Is there a way we can remove it from the VRAM. I would love to contribute if you could define how we can do it.

thewh1teagle commented 2 months ago

Thanks for letting know about that I understand the issue. It's indeed take relatively a lot of ram.

That thing is actually a feature, not a bug ;). I added caching mechanism to the model for low end computers since it's heavy for them to load the model. In addition when transcribing batch files (when adding multiple) then it's faster that way.

Maybe we can add option in the settings that will release it from cache once it's finished. But then it will release also in batch transcribe so need to see how to still keep it in caching in batch transcribe. Maybe we can just add tauri command to release cache and call it from frontend whenever/wherever we want.

chandeldivyam commented 2 months ago

Yes, I think adding the option for tauri command would make so much sense, the person can offload the models from vram as and when needed.

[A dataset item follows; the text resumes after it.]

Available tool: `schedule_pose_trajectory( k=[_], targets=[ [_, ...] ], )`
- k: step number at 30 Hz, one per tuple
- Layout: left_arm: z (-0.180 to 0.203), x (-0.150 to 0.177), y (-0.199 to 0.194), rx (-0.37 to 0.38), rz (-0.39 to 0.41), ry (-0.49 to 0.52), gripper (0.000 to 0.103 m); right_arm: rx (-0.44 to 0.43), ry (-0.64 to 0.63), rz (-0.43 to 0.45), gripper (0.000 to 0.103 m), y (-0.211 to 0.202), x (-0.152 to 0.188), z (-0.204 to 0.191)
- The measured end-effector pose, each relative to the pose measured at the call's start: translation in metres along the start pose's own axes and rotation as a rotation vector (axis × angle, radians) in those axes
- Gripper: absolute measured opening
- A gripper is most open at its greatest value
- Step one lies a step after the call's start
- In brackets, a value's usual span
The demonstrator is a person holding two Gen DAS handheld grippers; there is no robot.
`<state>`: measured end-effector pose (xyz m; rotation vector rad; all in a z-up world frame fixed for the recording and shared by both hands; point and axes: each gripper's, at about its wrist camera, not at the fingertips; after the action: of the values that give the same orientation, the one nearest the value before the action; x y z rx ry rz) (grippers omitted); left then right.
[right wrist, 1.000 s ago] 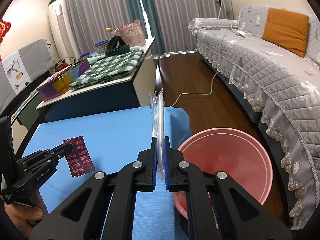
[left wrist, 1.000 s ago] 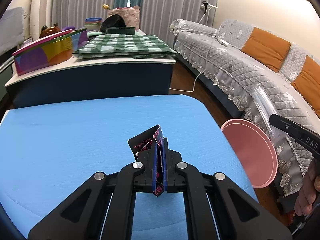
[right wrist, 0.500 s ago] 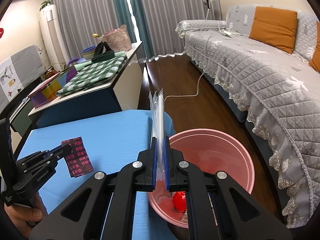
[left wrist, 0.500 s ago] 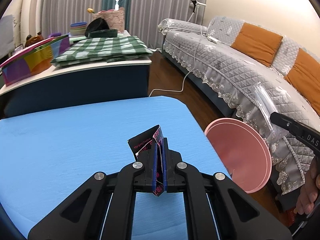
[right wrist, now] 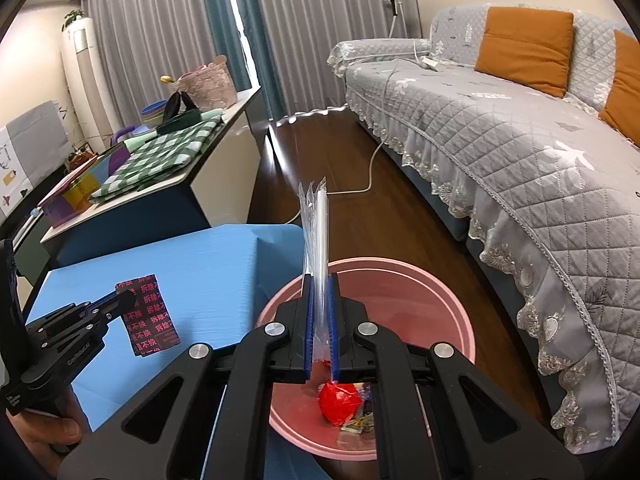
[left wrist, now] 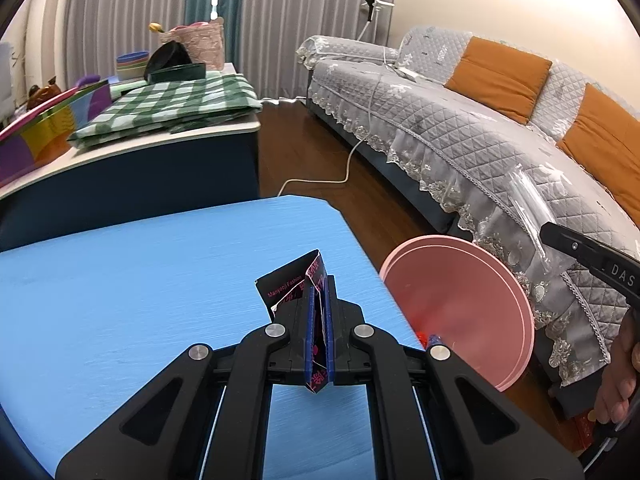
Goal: Collect trash
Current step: 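Carry the pink packet and clear tubes over the pink bucket with both grippers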
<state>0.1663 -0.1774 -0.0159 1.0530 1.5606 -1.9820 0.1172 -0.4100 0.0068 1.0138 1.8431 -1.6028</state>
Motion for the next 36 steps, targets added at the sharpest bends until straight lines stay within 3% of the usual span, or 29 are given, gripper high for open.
schedule_pose_trajectory(
  k=[36],
  targets=[
    [0.079,0.000,0.037,0.142,-0.021,0.098,0.004,0.039,0.033,-0.026,0.007,0.015,0.001,0.041]
  ],
)
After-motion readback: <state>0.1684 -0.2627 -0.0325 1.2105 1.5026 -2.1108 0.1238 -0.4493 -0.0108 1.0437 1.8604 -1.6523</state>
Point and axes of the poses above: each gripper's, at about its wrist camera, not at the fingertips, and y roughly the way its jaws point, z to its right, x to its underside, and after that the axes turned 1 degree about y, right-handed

Also, I was stuck on 1 thing, I installed ollama in the computer. After that, the vibe app has started using CPU for transcription. Not sure why would that be? @thewh1teagle

thewh1teagle commented 2 months ago

Yes, I think adding the option for tauri command would make so much sense, the person can offload the models from vram as and when needed.

I thought about the feature design:

I’ve been thinking about the feature design. We could add a toggle option here to enable or disable it just before the logs option.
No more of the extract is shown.